Normalize and deduplicate email addresses by removing dots, plus aliases, and provider-specific suffixes to find canonical forms.

FAQ

Why are dots removed only for Gmail addresses?
Gmail ignores dots in the local part of an email address, so john.doe(at)gmail.com and johndoe(at)gmail.com deliver to the same mailbox. Other providers like Outlook treat dots as significant characters, so removing them would change the recipient.
What is plus-addressing and which providers support it?
Plus-addressing (also called sub-addressing) lets you add a +tag after your username (e.g., user+newsletter(at)gmail.com). Gmail, Outlook, and many other providers support this. Emails sent to the tagged address are delivered to the base address. This tool strips the plus-tag to find the canonical address.
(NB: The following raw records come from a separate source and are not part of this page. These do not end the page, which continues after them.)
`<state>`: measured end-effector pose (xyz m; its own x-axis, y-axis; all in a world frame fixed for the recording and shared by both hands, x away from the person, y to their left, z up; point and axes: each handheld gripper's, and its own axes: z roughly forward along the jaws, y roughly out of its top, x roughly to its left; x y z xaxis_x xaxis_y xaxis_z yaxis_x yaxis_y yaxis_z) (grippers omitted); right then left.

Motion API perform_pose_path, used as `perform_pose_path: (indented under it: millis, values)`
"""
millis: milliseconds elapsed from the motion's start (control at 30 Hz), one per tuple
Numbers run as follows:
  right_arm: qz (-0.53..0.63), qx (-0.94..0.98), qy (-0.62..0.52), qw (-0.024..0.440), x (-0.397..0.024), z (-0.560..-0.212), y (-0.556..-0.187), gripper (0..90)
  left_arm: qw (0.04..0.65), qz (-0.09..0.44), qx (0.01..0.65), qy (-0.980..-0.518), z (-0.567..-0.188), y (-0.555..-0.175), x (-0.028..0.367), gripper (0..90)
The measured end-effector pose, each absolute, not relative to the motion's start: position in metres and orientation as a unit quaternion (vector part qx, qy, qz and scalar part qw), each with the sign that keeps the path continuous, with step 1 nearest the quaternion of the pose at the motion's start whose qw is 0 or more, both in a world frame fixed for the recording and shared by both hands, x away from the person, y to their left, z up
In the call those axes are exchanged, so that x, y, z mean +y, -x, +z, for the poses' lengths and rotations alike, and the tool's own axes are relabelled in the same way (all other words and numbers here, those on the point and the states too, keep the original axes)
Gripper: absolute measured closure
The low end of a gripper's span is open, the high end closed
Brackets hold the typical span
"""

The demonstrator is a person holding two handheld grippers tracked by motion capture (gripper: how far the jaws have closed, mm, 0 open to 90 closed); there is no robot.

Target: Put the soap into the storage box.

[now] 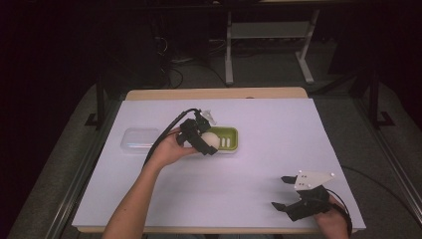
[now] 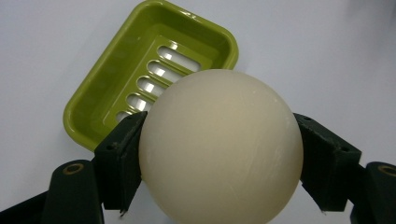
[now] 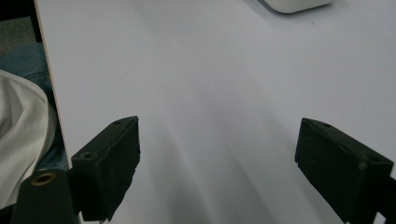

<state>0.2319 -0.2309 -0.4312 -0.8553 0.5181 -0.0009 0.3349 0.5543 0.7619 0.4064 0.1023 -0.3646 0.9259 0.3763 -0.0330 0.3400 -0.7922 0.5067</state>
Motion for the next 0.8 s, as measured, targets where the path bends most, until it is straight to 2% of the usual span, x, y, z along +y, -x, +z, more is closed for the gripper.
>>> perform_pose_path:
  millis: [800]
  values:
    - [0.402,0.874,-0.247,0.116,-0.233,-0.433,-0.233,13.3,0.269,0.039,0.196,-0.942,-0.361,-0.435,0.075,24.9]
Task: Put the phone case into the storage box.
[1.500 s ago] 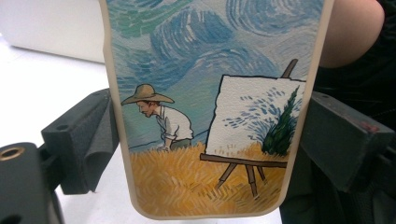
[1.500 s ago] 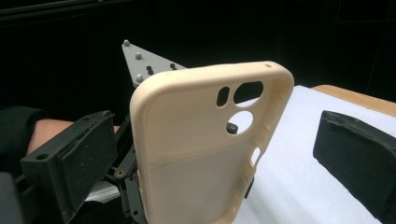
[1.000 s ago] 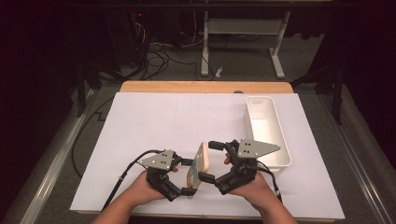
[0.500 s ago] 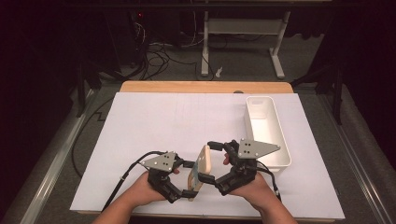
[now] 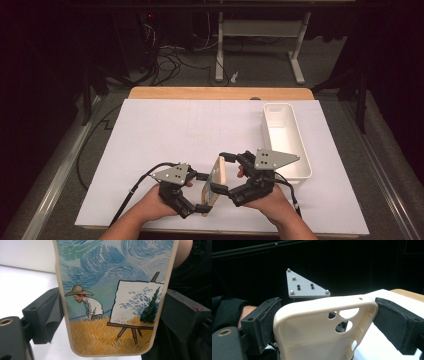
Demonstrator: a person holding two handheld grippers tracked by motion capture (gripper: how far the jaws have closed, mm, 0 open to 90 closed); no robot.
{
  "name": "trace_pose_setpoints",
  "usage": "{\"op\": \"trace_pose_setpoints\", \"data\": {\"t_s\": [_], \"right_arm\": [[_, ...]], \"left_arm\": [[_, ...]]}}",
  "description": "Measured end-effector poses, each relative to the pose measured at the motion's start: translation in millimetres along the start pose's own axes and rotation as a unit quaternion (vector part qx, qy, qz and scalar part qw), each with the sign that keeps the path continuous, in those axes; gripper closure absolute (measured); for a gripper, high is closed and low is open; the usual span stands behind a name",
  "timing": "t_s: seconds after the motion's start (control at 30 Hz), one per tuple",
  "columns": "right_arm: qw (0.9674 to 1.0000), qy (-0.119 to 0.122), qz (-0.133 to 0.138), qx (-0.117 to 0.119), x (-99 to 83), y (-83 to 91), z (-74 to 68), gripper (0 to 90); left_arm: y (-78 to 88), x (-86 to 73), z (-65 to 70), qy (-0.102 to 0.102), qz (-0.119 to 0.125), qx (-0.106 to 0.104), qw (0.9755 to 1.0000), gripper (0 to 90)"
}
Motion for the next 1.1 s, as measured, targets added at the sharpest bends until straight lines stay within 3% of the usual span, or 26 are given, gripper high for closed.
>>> {"op": "trace_pose_setpoints", "data": {"t_s": [0.77,1.1], "right_arm": [[0.9999,-0.008,-0.005,-0.009,-0.9,1.0,2.6,14.4],[1.0,-0.006,-0.003,0.004,-0.7,0.4,-0.2,11.7]], "left_arm": [[-1.0,-1.4,-2.7,0.0,-0.002,0.007,1.0,11.4],[0.4,-0.5,1.0,0.004,0.0,-0.008,1.0,11.4]]}}
Point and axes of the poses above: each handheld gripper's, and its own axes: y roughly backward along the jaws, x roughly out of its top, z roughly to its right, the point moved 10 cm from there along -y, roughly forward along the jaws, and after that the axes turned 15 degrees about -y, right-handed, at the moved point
How does Yahoo alias detection work?
Yahoo uses a dash-based system for disposable addresses. A Yahoo user can create aliases like username-keyword(at)yahoo.com. The tool strips everything after the first dash to find the base Yahoo address.
Does this tool validate whether an email address actually exists?
No, this tool only normalizes the format of email addresses based on known provider rules. It does not verify whether the mailbox exists or is active. Use a dedicated email verification service for deliverability checks.